• **INFORMATION SHOWN**:
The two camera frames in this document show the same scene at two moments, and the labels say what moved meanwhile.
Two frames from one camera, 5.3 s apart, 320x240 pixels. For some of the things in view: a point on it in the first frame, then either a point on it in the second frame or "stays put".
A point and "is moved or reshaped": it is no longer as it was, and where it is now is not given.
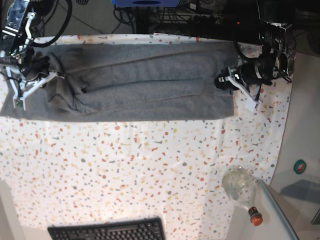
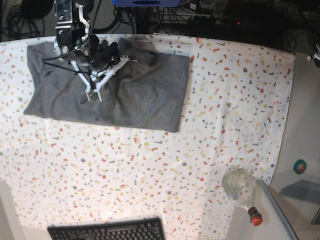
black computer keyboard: x=151 y=228 stays put
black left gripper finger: x=42 y=65 -> x=111 y=50
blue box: x=145 y=3 stays put
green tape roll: x=299 y=166 stays put
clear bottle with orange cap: x=239 y=184 stays put
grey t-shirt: x=128 y=81 is moved or reshaped
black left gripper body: x=34 y=64 -> x=95 y=47
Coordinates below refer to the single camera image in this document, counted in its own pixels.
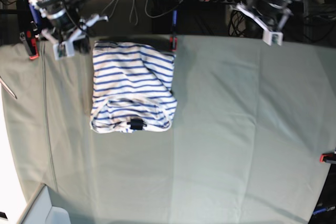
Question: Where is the green table cloth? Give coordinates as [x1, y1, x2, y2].
[1, 36, 335, 223]

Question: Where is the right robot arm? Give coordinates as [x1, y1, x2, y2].
[28, 0, 109, 59]

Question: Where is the red clamp at top centre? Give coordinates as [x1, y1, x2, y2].
[170, 36, 177, 51]

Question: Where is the metal bar at left edge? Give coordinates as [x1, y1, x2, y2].
[0, 77, 17, 100]

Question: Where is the red clamp at right edge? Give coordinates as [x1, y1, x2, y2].
[320, 152, 336, 165]

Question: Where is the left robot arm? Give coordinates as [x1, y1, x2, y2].
[233, 0, 302, 32]

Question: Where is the white looped cable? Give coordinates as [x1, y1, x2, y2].
[101, 0, 155, 26]

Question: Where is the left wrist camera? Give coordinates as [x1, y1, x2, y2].
[262, 30, 283, 46]

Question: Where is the blue white striped t-shirt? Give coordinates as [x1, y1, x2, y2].
[90, 40, 177, 134]

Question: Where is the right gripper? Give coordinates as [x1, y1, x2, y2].
[40, 14, 109, 54]

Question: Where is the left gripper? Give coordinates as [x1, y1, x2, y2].
[235, 0, 293, 32]

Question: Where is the red clamp at left corner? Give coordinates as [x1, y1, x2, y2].
[19, 30, 39, 60]

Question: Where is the white bin at bottom left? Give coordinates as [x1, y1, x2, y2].
[17, 183, 71, 224]

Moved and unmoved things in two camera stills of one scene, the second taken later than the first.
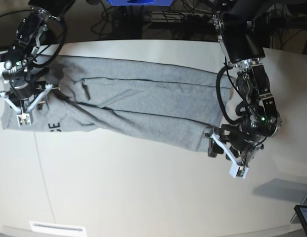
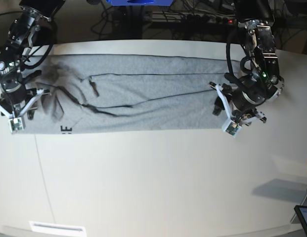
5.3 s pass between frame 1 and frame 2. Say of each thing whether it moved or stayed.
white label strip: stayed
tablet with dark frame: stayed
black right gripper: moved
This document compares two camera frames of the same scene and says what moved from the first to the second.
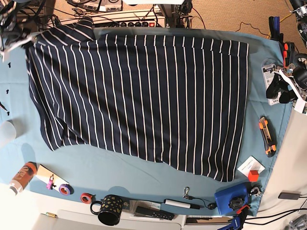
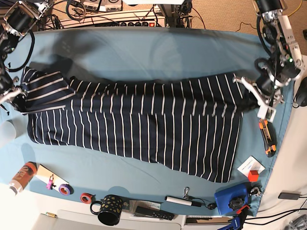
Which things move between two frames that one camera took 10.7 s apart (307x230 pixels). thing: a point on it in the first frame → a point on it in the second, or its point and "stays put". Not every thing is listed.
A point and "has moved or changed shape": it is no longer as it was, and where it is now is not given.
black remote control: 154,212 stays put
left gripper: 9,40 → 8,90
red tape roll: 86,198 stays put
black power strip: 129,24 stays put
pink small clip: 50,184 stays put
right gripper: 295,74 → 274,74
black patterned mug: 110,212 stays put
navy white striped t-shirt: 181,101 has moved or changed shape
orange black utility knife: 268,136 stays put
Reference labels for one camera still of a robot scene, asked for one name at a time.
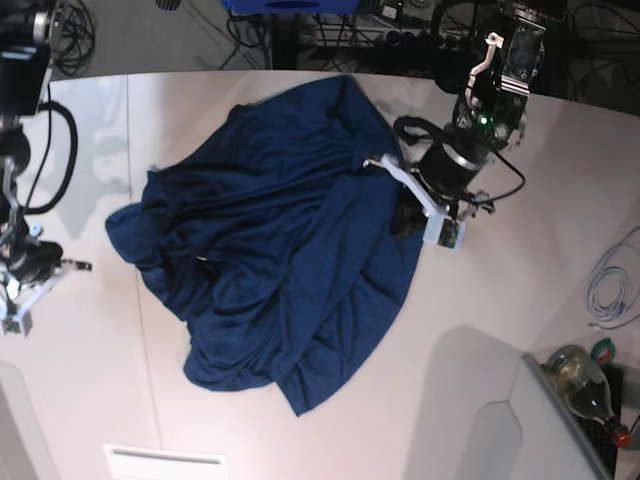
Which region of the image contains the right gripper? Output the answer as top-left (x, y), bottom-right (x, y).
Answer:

• **DESCRIPTION OF THE TASK**: Would you copy each line of the records that contains "between"?

• **SOLUTION TO THIS EXERCISE**:
5.3 s pass between frame 1 and frame 2. Say of each thing whether it moved or stayed.
Which things move between two frames that one camera took 10.7 s apart (307x230 pixels). thing: a point on it in the first frame → a point on it in the second, or its point and "stays put". Not every thing is listed.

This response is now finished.